Старший сержант коротко хохотнул при этом, вопросительно на меня посмотрел. Я знал Шерхана как облупленного, а тем более выражение, с которым он на меня посмотрел. Его взгляд говорил – может, вообще передумаешь уезжать с такого уютного, насиженного места? Тут свежий воздух, птички поют, колодец рядом, а на той площадке полно людей, вонь от техники, одним словом, и не отдохнешь по-человечески, по-генеральски. Но я, хмыкнув в ответ на его вопрошающий взгляд, заявил:
– Давай, давай, Шерхан, забирайся в кузов. На площадке в лесу нас ждут хорошие люди, и их нужно будет накормить. Кстати, там ты встретишься с Ежи.
– Неужели шляхтич здесь нарисовался? Вот это да! Я думал, он сейчас в объятьях жены сливовицу попивает, а парень-то – настоящий солдат!
– Хватит балаболить! Наговоришься с ним, когда встретимся. Скорее залезай в кузов, пустомеля!

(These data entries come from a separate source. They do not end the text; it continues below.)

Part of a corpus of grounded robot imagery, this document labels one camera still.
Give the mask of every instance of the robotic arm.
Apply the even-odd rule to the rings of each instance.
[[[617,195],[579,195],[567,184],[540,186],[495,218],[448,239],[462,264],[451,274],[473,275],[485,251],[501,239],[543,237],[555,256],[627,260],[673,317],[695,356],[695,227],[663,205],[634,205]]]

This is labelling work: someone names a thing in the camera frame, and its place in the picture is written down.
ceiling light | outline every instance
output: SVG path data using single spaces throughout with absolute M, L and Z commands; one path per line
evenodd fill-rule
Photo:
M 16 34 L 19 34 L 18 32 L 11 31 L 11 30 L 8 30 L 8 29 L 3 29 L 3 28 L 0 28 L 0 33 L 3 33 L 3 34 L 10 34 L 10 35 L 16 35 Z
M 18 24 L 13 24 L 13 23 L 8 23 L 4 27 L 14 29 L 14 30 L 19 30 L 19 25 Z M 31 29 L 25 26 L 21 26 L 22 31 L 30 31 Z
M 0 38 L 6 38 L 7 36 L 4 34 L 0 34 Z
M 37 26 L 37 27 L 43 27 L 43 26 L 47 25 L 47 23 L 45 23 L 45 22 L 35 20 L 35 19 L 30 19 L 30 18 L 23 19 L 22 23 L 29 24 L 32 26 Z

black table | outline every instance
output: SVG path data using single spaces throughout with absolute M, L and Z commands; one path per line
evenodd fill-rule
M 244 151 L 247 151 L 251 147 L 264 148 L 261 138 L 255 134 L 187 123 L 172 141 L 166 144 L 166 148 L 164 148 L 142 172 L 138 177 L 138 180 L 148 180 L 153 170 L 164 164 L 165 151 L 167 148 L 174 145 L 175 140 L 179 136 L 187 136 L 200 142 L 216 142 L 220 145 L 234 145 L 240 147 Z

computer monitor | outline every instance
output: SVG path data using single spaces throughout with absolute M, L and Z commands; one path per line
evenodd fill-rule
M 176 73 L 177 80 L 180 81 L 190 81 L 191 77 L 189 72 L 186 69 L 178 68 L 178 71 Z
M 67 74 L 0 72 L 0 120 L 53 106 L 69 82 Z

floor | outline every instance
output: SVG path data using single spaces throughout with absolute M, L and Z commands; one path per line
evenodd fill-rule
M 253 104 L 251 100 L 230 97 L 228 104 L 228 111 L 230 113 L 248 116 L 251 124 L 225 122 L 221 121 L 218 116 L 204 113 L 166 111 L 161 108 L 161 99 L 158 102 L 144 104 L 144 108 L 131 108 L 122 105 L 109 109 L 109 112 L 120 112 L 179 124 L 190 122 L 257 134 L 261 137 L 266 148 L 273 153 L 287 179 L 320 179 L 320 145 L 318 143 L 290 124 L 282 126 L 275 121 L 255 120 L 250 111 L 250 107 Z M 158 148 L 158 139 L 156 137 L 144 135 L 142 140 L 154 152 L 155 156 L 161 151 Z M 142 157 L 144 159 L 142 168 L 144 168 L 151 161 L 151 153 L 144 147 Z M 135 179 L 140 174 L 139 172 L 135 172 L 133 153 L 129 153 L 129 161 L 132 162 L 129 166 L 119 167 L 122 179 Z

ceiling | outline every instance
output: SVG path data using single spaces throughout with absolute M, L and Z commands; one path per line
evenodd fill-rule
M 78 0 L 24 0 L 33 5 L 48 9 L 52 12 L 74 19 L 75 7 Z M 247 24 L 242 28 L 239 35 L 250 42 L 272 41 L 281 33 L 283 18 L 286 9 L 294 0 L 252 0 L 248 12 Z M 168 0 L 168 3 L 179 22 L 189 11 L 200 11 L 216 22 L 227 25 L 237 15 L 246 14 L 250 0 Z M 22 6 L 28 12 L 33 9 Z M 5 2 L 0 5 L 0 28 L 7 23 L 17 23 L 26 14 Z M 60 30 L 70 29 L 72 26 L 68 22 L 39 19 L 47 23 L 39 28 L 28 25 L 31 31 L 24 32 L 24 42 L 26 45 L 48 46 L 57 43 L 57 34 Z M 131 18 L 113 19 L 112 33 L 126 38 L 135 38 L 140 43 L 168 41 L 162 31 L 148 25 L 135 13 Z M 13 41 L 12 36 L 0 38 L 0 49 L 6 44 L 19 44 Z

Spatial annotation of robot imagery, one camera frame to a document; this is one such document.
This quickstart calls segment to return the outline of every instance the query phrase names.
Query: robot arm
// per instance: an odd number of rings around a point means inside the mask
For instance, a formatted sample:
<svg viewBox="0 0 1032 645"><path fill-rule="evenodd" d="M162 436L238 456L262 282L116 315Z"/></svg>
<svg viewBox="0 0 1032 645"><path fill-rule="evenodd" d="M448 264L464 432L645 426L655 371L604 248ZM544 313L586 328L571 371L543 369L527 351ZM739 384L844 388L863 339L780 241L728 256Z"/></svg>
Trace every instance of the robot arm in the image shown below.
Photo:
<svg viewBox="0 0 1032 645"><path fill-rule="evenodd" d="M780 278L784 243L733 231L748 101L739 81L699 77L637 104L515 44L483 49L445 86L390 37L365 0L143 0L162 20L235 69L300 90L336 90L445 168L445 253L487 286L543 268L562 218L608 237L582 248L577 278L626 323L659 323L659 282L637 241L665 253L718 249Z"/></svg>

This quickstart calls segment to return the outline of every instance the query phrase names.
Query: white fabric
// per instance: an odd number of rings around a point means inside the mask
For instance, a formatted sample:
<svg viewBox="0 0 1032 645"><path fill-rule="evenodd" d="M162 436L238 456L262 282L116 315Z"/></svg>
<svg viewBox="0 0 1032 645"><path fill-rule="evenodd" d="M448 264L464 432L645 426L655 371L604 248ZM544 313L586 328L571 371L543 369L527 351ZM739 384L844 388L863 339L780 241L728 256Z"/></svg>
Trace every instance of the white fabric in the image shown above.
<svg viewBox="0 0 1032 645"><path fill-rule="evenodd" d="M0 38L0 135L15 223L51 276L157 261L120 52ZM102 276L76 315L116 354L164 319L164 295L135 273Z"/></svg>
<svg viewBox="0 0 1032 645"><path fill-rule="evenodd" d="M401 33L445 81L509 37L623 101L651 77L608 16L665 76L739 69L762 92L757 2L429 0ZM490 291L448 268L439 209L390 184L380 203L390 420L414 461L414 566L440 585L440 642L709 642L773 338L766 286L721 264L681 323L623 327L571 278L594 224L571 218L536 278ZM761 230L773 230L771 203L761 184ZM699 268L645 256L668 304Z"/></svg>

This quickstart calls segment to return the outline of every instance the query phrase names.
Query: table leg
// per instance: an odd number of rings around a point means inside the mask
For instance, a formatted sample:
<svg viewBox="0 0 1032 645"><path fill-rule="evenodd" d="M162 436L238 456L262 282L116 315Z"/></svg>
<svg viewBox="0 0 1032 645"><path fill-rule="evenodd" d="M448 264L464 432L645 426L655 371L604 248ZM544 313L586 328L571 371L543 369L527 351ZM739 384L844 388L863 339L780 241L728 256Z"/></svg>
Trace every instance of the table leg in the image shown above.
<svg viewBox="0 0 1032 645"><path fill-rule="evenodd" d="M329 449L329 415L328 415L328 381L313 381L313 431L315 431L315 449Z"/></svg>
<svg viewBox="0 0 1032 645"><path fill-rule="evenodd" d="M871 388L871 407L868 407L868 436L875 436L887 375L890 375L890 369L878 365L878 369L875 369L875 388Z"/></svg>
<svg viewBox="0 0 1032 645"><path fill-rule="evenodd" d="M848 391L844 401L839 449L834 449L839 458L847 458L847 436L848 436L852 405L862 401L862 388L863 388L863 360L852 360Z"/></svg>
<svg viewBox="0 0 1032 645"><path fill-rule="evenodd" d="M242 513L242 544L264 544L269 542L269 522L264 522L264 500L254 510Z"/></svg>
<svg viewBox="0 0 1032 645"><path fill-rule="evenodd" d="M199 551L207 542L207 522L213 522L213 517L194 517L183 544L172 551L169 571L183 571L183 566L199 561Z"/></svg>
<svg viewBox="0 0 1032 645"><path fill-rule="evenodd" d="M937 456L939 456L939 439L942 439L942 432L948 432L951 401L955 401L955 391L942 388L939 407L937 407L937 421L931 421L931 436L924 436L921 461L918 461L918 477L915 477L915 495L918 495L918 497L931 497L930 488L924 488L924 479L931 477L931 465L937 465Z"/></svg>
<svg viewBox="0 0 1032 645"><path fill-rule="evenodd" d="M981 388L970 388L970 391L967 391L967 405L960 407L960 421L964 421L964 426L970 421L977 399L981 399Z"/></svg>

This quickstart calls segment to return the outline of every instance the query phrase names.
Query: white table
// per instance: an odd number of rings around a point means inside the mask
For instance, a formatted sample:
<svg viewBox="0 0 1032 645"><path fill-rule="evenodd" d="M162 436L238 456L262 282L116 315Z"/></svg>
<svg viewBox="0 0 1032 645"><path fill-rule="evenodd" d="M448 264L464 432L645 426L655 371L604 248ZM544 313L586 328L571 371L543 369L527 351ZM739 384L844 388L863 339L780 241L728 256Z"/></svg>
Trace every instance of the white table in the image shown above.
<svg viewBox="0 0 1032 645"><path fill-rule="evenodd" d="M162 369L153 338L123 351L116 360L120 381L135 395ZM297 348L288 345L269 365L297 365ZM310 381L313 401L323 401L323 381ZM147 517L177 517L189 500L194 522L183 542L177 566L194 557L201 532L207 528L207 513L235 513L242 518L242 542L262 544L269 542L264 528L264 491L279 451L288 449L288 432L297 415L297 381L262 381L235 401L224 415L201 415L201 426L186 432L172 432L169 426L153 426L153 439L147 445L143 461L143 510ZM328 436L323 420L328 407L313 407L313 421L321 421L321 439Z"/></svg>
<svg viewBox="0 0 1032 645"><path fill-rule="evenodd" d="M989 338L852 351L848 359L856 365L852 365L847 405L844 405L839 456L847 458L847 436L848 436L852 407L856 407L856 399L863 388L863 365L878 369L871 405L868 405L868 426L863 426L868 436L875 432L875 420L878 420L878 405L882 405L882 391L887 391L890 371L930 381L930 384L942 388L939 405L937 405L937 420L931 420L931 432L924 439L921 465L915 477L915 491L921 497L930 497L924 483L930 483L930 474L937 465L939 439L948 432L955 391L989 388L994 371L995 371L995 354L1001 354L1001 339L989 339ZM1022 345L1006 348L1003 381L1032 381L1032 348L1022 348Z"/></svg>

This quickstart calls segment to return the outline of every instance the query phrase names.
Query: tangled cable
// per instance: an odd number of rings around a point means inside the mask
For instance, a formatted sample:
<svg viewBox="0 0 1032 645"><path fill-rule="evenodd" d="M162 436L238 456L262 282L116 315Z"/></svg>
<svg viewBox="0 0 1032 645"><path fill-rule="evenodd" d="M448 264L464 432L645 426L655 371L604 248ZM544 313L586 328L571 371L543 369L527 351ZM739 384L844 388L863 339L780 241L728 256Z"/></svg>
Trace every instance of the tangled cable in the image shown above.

Подъехав ближе к роще я наконец увидел автобус, он стоял за бронеавтомобилем, и приказал Синицыну рулить прямо к нему. Как только мы подъехали, из открытой двери автобуса показалась голова Ежи, и не успел я выбраться из кабины грузовика, он уже стоял у двери автобуса. На глазах изумленного часового, который выглядывал из верхнего люка бронеавтомобиля, я бросился обнимать поляка. А часовой раскрыв рот за этим наблюдал. Еще бы не изумиться красноармейцу. Генерал, о котором в дивизии начали ходить легенды, как о строгом и требовательном комкоре, сейчас запросто обнимается с гражданским, а тем более поляком. А ведь перед этим генералом заискивает сам комдив, не говоря уже о других командирах.